Rhubarb also consistently delivers surprises, those pieces that deliver an unexpected punch, laughter, gasps, or provocation. I ask Lee which shows will fall in that category. "All of them. That, in many ways, is an impossible question," he says. "As festival director and a curator, I miss out on the kind of surprises that exist for the audience, when the lights go down (or not) and the unknown makes itself known. For better or for worse, I have a general sense of what most of the artists are going to do, from having read their applications and having talked to them."
Then he adds, "With Last Yearz Interesting Negro’s practicing listening to subterranean murmurs, I have less of an idea. I first saw and loved her work in 2016 when she presented O with Alexandrina Hemsley at the Progress Festival and I have been following her practice from afar ever since. For her to be making a new work for Rhubarb and for me, to witness it with the audience collectively, feels like a real indulgence. Maybe I’ll close my eyes during tech."

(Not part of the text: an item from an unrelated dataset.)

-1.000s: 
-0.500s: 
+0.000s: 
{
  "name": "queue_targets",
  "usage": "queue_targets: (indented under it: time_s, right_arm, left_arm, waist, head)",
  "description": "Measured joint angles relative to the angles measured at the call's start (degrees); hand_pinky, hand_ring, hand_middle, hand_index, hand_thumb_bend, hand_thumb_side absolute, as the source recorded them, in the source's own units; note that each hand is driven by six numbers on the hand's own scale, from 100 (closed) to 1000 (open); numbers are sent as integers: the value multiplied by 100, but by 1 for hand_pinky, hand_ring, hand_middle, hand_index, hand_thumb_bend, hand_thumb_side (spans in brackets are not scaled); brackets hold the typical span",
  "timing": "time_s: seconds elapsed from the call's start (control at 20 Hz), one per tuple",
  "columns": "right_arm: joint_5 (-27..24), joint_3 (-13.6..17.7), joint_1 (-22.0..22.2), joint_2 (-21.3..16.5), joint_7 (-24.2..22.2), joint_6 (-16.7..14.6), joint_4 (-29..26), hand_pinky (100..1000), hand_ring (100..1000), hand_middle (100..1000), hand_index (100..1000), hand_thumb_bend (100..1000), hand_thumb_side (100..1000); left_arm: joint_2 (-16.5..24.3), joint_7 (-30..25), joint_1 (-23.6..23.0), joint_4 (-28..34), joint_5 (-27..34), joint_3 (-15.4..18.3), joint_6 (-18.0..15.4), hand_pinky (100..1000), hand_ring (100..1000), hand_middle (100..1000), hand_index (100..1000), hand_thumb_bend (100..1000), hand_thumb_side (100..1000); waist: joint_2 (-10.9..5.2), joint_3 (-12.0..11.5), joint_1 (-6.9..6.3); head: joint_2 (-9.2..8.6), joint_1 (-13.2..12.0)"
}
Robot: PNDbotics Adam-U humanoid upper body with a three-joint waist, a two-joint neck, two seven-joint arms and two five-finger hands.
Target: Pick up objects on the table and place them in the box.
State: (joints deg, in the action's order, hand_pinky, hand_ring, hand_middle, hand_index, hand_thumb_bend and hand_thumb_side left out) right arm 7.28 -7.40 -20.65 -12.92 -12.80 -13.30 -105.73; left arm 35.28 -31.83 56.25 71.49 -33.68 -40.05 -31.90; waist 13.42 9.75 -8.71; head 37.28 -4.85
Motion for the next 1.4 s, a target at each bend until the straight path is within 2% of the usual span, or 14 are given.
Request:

When asked which other pieces he is looking forward to seeing, Lee replies, "I’m going to purposely, and perhaps: heavy-handedly and/or cleverly, re-frame that question and point you towards the three installation projects. I’m interested in the way the three projects - Cara Spooner’s Audience Handbook with a dream list of contributors, Kenneth Koo’s Untitled Washroom Intervention, and Shannon Cochrane’s A Manifesto in Support of the Death of the Festival - will intersect with the artists, the audience and the festival itself."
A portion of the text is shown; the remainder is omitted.